2016-03-04 Thread Markus Koschany 
On Thu, 03. Mar 22:30 tony mancill  wrote:
> On 03/03/2016 12:49 PM, Markus Koschany wrote:
> > Am 03.03.2016 um 05:03 schrieb tony mancill:
> >> Control: -1 tag  + confirmed
> >> Control: -1 owner tmanc...@debian.org
> >>
> >> On 02/29/2016 11:05 PM, Chris Lamb wrote:
> >>> Source: jedit
> >>> Version: 5.3.0+dfsg-1
> >>> Severity: serious
> >>> Justification: fails to build from source
> >>
> >>>   [javac] 
> >>> /home/lamby/temp/cdt.20160301065925.cu0iTWjXkj/jedit-5.3.0+dfsg/org/gjt/sp/jedit/bsh/XThis.java:128:
> >>>  error: cannot find symbol
> >>>   [javac] throw new NotSerializableException();
> >>
> >> Thanks for the bug report.  Looks like we have a bit of porting for the
> >> latest bsh upload.
> >>
> >
> > Sorry for the inconvenience. If there is more involved than importing
> > the missing class, please let me know and I try to fix it.
>
> Hi Markus,
>
> No inconvenience at all. The issue seems to be with the upstream patch
> for CVE-2016-2510, which drops the java.io.Serializable interface from
> the InvocationHandler, but then references the ObjectStreamException and
> NotSerializableException classes that package.
>
> I was able to get things working for jedit by applying the following
> patch (also attached), building a new bsh-src package locally, and using
> that for the jedit build.
>
> > diff -Nru bsh-2.0b4/debian/patches/CVE-2016-2510.patch 
> > bsh-2.0b4/debian/patches/CVE-2016-2510.patch
> > --- bsh-2.0b4/debian/patches/CVE-2016-2510.patch2016-03-02 
> > 20:24:07.0 -0800
> > +++ bsh-2.0b4/debian/patches/CVE-2016-2510.patch2016-03-03 
> > 22:10:57.0 -0800
> > @@ -35,8 +35,8 @@
> >  -  class Handler implements InvocationHandler, java.io.Serializable
> >  +  class Handler implements InvocationHandler
> > {
> > -+  private Object readResolve() throws ObjectStreamException {
> > -+  throw new NotSerializableException();
> > ++  private Object readResolve() throws 
> > java.io.ObjectStreamException {
> > ++  throw new java.io.NotSerializableException();
> >  +  }
> >  +
>
> So, if you're okay with the patch, could you apply it and upload an
> updated bsh?  Or do you mind if I do?

Hi tony,

I can upload a new revision of bsh with this change later.

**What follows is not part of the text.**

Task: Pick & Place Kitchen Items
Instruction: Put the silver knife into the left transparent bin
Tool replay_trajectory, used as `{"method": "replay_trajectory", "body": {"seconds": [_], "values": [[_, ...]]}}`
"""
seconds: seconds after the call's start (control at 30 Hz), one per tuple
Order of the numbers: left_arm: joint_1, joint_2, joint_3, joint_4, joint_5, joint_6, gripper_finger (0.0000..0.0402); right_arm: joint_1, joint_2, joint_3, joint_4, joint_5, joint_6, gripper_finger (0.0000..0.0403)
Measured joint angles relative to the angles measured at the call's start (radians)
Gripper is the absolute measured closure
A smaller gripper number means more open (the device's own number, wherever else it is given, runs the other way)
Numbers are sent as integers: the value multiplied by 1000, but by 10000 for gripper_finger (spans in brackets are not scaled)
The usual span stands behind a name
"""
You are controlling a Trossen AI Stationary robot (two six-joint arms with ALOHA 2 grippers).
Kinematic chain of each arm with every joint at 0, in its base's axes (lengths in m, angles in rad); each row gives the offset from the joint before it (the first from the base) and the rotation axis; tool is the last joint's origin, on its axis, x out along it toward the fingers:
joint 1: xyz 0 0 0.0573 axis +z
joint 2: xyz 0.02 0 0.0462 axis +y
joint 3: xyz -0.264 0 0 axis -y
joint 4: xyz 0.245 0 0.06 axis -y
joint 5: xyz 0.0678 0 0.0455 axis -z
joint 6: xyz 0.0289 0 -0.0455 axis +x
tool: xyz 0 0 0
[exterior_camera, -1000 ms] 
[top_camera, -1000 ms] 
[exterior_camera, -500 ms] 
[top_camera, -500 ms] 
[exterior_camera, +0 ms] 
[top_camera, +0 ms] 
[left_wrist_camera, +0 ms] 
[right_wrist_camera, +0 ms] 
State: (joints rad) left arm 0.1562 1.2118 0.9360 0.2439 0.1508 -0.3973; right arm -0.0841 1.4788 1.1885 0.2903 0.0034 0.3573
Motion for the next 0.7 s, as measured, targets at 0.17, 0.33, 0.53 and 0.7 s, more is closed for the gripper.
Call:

I'm just wondering
why we need to use java.io.ObjectStreamException and
java.io.NotSerializableException explicitly because these classes are already
imported in bsh's XThis.java.

import java.io.*;

Anyway it doesn't change the intention of the patch and should be safe.

Cheers,

Markus



signature.asc
Description: Digital signature

Bug#816357: jedit: FTBFS: XThis.java:128: error: cannot find symbol [..] NotSerializableException

2016-03-04 Thread tony mancill 
On 03/04/2016 12:24 AM, Markus Koschany wrote:
> On Thu, 03. Mar 22:30 tony mancill  wrote:
>>> diff -Nru bsh-2.0b4/debian/patches/CVE-2016-2510.patch 
>>> bsh-2.0b4/debian/patches/CVE-2016-2510.patch
>>> --- bsh-2.0b4/debian/patches/CVE-2016-2510.patch2016-03-02 
>>> 20:24:07.0 -0800
>>> +++ bsh-2.0b4/debian/patches/CVE-2016-2510.patch2016-03-03 
>>> 22:10:57.0 -0800
>>> @@ -35,8 +35,8 @@
>>>  -  class Handler implements InvocationHandler, java.io.Serializable
>>>  +  class Handler implements InvocationHandler
>>> {
>>> -+  private Object readResolve() throws ObjectStreamException {
>>> -+  throw new NotSerializableException();
>>> ++  private Object readResolve() throws 
>>> java.io.ObjectStreamException {
>>> ++  throw new java.io.NotSerializableException();
>>>  +  }
>>>  +
>>
>> So, if you're okay with the patch, could you apply it and upload an
>> updated bsh?  Or do you mind if I do?
> 
> Hi tony,
> 
> I can upload a new revision of bsh with this change later. I'm just wondering
> why we need to use java.io.ObjectStreamException and
> java.io.NotSerializableException explicitly because these classes are already
> imported in bsh's XThis.java.
> 
> import java.io.*;
> 
> Anyway it doesn't change the intention of the patch and should be safe.

Hi Markus,

I ask myself that same question, and intend to look it up.  Perhaps
because it's a nested inner class of XThis?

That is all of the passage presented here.